The problem »
Write out exactly the lines running from the one with "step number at" to the end of the data, including both of those lines and excluding pictures.

Dataset section »
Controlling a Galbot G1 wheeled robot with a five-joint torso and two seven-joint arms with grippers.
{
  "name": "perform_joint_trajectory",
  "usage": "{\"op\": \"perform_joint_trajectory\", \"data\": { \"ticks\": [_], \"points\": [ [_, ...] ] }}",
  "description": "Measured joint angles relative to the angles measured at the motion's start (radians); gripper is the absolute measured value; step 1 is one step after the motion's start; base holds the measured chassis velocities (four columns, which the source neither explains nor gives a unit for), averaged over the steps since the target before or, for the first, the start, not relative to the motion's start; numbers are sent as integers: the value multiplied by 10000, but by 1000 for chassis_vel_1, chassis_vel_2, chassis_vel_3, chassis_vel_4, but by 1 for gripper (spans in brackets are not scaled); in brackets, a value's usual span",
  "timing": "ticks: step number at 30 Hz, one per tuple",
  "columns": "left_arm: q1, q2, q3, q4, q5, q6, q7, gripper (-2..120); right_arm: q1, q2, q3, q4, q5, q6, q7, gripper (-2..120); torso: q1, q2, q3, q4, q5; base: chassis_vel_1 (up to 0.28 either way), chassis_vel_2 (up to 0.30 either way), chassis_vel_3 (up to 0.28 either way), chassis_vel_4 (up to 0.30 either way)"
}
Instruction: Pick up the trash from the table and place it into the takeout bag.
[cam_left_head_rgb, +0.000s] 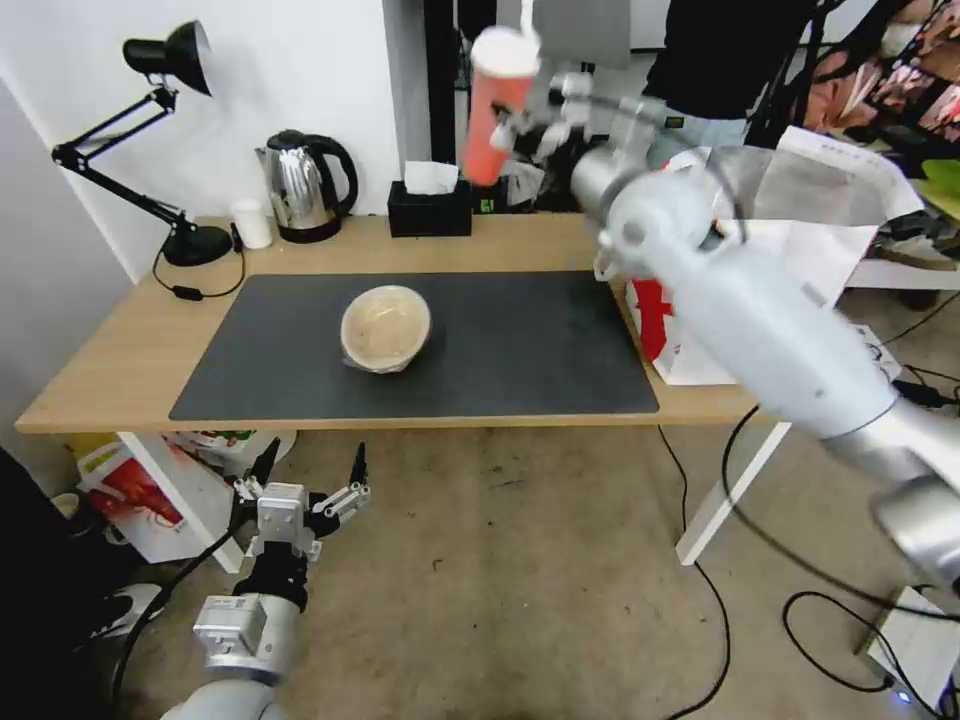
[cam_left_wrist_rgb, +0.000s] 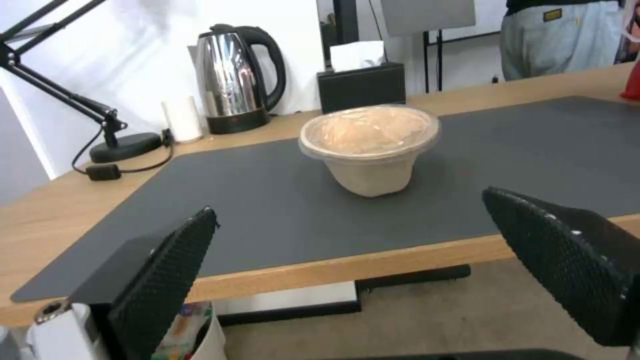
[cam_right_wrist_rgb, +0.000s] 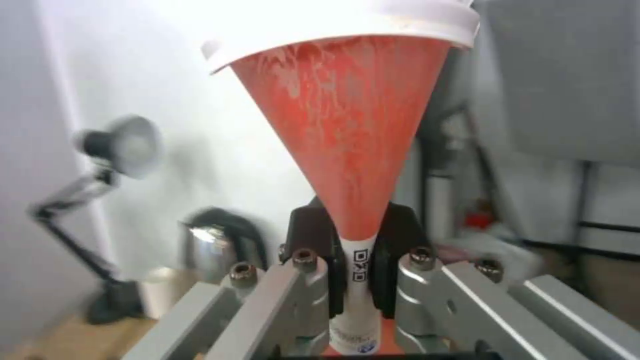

Solution to this exercise »
  "timing": "ticks: step number at 30 Hz, one per tuple",
  "columns": "left_arm: q1, q2, q3, q4, q5, q6, q7, gripper (-2..120); right_arm: q1, q2, q3, q4, q5, q6, q7, gripper (-2..120); torso: q1, q2, q3, q4, q5; base: chassis_vel_1 (up to 0.28 either way), chassis_vel_2 (up to 0.30 either way), chassis_vel_3 (up to 0.28 either way), chassis_vel_4 (up to 0.30 either way)"
}
Instruction: Pick up the trash from the table and place it into the takeout bag.
[cam_left_head_rgb, +0.000s] 
[cam_left_wrist_rgb, +0.000s] 
[cam_right_wrist_rgb, +0.000s] 

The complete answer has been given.